### [What is needed]
Repeat exactly, and only, the lines below starting at the line that contains "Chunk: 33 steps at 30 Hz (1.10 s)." and ending at the line that contains "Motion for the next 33", inclusive of both.

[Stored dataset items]
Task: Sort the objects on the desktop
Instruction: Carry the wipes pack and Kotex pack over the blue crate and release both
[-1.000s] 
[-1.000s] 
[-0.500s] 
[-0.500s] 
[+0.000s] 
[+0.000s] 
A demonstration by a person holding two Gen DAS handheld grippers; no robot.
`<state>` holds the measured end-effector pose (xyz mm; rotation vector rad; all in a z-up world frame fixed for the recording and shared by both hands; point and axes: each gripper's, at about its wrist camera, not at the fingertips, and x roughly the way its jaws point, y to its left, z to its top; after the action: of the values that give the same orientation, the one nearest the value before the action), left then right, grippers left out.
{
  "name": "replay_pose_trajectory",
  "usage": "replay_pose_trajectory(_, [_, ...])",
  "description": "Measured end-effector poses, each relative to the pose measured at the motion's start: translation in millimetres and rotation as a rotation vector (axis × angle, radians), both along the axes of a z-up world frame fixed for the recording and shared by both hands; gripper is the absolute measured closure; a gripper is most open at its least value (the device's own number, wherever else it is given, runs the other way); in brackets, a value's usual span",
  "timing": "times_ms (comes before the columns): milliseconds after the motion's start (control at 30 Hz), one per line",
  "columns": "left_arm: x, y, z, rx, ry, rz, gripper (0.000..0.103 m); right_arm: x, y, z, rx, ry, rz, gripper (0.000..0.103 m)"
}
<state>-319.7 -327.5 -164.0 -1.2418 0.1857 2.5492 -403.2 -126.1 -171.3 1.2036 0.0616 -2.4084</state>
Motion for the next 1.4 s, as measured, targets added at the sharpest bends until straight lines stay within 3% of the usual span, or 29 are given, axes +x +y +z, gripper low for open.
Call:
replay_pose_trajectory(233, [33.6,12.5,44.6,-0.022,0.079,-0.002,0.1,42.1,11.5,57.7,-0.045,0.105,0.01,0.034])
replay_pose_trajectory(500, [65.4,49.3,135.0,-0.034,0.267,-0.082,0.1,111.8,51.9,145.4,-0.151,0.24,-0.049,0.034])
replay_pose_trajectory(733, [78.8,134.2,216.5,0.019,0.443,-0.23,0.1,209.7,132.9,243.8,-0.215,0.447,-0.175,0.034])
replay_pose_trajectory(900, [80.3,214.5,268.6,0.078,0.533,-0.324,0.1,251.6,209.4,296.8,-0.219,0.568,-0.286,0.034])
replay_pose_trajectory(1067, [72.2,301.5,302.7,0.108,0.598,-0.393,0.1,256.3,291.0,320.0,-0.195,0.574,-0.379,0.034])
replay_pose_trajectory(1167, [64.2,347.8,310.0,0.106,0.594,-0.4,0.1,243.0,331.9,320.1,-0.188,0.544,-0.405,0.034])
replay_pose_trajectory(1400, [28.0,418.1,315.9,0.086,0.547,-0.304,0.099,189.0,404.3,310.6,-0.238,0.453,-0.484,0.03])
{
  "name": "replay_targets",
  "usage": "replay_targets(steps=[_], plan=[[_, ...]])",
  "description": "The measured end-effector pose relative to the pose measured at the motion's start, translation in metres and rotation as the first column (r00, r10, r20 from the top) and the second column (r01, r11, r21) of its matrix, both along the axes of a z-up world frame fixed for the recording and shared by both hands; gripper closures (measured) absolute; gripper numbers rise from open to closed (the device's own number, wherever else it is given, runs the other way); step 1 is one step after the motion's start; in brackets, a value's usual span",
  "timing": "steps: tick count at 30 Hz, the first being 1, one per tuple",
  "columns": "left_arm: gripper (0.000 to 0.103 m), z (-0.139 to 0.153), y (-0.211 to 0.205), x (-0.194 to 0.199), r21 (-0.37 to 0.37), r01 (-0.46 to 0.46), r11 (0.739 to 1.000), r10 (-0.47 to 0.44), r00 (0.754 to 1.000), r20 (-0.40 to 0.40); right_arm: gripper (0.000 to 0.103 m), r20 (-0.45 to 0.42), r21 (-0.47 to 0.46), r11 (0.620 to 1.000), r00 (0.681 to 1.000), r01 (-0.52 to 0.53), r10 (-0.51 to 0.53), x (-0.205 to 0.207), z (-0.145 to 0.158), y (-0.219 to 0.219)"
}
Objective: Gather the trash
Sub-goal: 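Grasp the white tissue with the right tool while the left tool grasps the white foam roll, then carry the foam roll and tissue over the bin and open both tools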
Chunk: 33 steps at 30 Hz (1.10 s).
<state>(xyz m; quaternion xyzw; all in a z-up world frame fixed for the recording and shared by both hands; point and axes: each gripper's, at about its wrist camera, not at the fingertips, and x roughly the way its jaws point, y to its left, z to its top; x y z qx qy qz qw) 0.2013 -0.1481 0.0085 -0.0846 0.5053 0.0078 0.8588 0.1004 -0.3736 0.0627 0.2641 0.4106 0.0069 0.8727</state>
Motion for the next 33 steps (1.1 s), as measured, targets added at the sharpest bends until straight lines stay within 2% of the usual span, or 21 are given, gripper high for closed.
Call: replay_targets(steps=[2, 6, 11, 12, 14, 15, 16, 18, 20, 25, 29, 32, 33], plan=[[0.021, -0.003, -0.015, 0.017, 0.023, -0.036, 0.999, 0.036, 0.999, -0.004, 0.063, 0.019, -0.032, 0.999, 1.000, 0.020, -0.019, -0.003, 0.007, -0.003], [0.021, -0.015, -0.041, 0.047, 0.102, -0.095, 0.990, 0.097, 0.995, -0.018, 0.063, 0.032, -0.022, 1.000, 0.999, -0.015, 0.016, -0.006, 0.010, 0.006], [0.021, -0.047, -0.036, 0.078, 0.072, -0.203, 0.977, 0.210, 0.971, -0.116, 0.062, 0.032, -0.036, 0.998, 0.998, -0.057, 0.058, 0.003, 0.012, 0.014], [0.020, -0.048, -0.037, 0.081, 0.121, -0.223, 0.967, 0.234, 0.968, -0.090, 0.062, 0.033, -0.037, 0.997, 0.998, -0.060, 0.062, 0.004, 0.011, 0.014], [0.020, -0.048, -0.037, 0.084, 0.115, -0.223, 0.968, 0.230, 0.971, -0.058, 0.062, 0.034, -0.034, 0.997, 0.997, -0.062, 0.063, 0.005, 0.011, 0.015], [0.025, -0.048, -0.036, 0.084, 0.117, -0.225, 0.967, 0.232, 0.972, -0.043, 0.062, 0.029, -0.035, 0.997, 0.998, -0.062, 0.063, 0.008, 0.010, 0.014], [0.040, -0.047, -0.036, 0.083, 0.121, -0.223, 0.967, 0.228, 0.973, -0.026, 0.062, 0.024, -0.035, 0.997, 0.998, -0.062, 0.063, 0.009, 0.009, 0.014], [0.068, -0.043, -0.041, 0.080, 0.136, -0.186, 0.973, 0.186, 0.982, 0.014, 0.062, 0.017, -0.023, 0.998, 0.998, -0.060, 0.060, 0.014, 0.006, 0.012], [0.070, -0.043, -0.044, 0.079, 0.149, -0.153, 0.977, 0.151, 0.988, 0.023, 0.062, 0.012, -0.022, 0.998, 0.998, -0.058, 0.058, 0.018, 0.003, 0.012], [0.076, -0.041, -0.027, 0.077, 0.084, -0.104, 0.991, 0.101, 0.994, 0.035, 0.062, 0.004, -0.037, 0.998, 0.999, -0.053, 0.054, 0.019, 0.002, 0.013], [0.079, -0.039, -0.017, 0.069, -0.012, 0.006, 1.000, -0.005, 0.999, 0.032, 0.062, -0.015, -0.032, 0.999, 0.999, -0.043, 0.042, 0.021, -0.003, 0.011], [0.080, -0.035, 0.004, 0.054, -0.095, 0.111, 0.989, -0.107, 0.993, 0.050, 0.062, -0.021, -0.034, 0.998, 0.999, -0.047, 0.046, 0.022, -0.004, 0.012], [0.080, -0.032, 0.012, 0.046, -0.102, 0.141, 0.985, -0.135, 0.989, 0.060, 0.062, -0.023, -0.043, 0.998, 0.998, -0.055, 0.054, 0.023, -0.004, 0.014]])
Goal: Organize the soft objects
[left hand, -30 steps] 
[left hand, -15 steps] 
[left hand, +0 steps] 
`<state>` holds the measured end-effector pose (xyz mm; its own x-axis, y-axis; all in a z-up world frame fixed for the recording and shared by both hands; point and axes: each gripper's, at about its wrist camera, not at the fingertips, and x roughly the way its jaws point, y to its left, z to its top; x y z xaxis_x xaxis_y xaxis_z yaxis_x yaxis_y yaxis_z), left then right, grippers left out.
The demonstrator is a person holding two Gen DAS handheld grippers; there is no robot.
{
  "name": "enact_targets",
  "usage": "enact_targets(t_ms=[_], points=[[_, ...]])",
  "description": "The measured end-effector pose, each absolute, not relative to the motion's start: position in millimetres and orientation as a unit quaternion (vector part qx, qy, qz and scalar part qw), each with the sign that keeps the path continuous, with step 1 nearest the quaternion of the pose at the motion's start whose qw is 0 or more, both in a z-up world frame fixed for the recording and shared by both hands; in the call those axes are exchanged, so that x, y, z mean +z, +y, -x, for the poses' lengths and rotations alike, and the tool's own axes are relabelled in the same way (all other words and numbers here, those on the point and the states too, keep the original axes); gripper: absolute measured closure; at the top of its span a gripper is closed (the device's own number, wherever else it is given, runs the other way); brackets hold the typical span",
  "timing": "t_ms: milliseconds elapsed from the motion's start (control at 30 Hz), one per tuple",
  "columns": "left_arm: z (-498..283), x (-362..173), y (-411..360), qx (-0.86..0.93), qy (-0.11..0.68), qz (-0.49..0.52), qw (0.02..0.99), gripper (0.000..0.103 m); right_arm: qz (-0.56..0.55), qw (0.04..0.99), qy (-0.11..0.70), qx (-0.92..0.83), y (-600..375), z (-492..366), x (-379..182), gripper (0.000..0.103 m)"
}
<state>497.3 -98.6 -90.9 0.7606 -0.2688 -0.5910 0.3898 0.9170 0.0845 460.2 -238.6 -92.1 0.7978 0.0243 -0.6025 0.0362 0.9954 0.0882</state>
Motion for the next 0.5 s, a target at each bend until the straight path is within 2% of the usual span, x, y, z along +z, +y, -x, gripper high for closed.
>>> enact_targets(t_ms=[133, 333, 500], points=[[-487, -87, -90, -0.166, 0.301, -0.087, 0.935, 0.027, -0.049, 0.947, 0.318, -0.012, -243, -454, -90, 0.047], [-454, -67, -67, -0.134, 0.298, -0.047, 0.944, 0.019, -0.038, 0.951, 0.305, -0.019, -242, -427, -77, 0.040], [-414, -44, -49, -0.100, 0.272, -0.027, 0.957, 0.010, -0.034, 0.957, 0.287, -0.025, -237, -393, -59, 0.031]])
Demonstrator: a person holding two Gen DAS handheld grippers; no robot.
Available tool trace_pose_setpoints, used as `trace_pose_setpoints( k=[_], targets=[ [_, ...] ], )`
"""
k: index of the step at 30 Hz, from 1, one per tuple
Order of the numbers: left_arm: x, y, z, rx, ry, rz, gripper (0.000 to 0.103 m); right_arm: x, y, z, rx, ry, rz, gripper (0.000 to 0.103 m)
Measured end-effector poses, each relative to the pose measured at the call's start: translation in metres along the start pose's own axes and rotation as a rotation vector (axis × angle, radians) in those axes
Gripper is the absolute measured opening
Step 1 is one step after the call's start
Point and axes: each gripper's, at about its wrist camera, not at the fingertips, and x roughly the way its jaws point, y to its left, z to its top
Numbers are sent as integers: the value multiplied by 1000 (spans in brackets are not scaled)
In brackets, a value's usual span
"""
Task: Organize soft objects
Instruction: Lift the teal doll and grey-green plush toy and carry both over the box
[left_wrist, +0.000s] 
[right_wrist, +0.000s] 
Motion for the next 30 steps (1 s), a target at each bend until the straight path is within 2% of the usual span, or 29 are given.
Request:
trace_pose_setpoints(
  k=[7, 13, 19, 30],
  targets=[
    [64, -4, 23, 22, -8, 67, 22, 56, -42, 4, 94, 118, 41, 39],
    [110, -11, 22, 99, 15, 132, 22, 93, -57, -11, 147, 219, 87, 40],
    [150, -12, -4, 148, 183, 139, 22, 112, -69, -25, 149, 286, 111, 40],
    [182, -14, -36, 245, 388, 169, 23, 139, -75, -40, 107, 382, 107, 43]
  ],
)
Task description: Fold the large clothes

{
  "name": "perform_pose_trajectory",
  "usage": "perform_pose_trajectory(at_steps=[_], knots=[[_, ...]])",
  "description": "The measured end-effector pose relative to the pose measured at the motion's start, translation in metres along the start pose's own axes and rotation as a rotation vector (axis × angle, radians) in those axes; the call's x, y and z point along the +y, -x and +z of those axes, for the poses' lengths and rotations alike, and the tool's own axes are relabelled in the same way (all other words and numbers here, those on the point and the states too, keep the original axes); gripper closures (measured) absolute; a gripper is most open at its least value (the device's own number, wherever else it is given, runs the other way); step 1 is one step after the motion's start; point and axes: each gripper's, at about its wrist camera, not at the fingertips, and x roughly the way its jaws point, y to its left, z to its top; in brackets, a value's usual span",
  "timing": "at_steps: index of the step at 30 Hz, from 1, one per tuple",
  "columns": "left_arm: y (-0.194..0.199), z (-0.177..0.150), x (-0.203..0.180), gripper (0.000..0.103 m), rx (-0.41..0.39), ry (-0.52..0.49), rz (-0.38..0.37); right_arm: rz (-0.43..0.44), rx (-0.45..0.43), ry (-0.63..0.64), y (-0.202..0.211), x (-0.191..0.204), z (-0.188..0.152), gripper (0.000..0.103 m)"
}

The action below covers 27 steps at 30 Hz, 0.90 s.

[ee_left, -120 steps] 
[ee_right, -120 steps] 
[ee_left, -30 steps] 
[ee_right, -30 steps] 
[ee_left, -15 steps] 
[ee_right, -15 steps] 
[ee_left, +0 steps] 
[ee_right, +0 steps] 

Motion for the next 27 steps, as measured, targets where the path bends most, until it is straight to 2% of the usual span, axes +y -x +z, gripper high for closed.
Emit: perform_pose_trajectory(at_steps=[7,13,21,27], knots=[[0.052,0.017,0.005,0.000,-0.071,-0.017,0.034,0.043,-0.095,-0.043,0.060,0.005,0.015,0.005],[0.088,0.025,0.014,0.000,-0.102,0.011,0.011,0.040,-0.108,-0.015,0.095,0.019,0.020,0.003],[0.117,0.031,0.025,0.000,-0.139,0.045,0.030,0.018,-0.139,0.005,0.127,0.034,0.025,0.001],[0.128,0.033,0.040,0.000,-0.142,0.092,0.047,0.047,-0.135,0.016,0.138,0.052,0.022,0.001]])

### [Answer to this problem]
Chunk: 33 steps at 30 Hz (1.10 s).
<state>(xyz m; quaternion xyzw; all in a z-up world frame fixed for the recording and shared by both hands; point and axes: each gripper's, at about its wrist camera, not at the fingertips, and x roughly the way its jaws point, y to its left, z to its top; x y z qx qy qz qw) 0.2013 -0.1481 0.0085 -0.0846 0.5053 0.0078 0.8588 0.1004 -0.3736 0.0627 0.2641 0.4106 0.0069 0.8727</state>
Motion for the next 33 steps (1.1 s), as measured, targets added at the sharpest bends until straight lines stay within 2% of the usual span, or 21 are given, gripper high for closed.

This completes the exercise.